WORK ITEM >>
Write out exactly the first lines of the listing, ending on the line that contains "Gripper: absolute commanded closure".

DATASET EXTRACT >>
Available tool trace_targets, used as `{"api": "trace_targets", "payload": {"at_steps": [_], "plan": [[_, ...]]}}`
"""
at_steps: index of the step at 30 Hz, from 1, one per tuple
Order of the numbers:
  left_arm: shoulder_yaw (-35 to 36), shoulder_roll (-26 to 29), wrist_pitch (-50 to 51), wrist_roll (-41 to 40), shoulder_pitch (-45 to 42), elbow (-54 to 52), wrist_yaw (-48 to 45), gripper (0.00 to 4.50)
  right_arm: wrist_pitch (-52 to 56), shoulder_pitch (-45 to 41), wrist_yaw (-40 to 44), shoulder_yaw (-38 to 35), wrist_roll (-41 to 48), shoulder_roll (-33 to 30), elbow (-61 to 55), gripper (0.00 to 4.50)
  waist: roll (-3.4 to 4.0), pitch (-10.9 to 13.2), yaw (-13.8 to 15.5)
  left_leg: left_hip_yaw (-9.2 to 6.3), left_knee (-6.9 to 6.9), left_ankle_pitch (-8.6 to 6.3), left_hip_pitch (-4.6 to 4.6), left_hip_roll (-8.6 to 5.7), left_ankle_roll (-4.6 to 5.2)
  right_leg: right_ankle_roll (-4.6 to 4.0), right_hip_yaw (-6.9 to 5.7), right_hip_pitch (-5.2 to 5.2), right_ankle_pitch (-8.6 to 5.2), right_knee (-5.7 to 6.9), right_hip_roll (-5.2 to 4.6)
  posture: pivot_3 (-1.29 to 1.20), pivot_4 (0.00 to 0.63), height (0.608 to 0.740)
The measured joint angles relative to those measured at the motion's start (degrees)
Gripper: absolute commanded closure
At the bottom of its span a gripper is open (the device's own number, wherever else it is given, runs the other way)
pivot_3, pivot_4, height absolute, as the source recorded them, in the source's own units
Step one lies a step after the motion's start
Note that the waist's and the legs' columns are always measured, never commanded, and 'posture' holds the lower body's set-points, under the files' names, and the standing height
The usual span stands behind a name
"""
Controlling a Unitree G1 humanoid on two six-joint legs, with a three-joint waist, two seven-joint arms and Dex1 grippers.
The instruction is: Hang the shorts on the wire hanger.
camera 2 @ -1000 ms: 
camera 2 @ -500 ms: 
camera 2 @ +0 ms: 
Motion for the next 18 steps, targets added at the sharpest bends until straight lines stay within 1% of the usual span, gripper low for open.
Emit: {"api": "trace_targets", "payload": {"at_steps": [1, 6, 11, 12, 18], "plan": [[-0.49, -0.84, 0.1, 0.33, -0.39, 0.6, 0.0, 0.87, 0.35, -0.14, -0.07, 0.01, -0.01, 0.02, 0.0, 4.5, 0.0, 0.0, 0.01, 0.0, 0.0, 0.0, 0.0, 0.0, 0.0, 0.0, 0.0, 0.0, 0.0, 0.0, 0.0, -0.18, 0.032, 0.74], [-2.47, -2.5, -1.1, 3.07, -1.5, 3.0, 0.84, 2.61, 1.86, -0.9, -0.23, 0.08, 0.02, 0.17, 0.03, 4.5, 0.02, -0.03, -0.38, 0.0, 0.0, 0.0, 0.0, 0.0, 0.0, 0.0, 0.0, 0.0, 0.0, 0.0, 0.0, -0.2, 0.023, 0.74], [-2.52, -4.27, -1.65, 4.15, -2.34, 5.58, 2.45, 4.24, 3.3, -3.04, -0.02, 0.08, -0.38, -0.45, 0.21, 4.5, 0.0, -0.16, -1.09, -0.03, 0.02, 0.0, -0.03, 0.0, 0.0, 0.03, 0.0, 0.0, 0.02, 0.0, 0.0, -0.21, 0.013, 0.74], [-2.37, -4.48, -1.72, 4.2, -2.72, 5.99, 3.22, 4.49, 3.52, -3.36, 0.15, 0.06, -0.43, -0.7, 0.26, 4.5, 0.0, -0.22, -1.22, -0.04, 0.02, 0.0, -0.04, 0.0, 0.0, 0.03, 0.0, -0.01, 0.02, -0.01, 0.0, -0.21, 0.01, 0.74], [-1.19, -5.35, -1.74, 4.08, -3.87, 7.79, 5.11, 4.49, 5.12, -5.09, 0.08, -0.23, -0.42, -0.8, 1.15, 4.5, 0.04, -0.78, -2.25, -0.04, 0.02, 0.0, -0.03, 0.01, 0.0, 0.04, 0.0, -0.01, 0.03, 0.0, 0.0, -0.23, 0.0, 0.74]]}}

TASK ANSWER >>
Available tool trace_targets, used as `{"api": "trace_targets", "payload": {"at_steps": [_], "plan": [[_, ...]]}}`
"""
at_steps: index of the step at 30 Hz, from 1, one per tuple
Order of the numbers:
  left_arm: shoulder_yaw (-35 to 36), shoulder_roll (-26 to 29), wrist_pitch (-50 to 51), wrist_roll (-41 to 40), shoulder_pitch (-45 to 42), elbow (-54 to 52), wrist_yaw (-48 to 45), gripper (0.00 to 4.50)
  right_arm: wrist_pitch (-52 to 56), shoulder_pitch (-45 to 41), wrist_yaw (-40 to 44), shoulder_yaw (-38 to 35), wrist_roll (-41 to 48), shoulder_roll (-33 to 30), elbow (-61 to 55), gripper (0.00 to 4.50)
  waist: roll (-3.4 to 4.0), pitch (-10.9 to 13.2), yaw (-13.8 to 15.5)
  left_leg: left_hip_yaw (-9.2 to 6.3), left_knee (-6.9 to 6.9), left_ankle_pitch (-8.6 to 6.3), left_hip_pitch (-4.6 to 4.6), left_hip_roll (-8.6 to 5.7), left_ankle_roll (-4.6 to 5.2)
  right_leg: right_ankle_roll (-4.6 to 4.0), right_hip_yaw (-6.9 to 5.7), right_hip_pitch (-5.2 to 5.2), right_ankle_pitch (-8.6 to 5.2), right_knee (-5.7 to 6.9), right_hip_roll (-5.2 to 4.6)
  posture: pivot_3 (-1.29 to 1.20), pivot_4 (0.00 to 0.63), height (0.608 to 0.740)
The measured joint angles relative to those measured at the motion's start (degrees)
Gripper: absolute commanded closure

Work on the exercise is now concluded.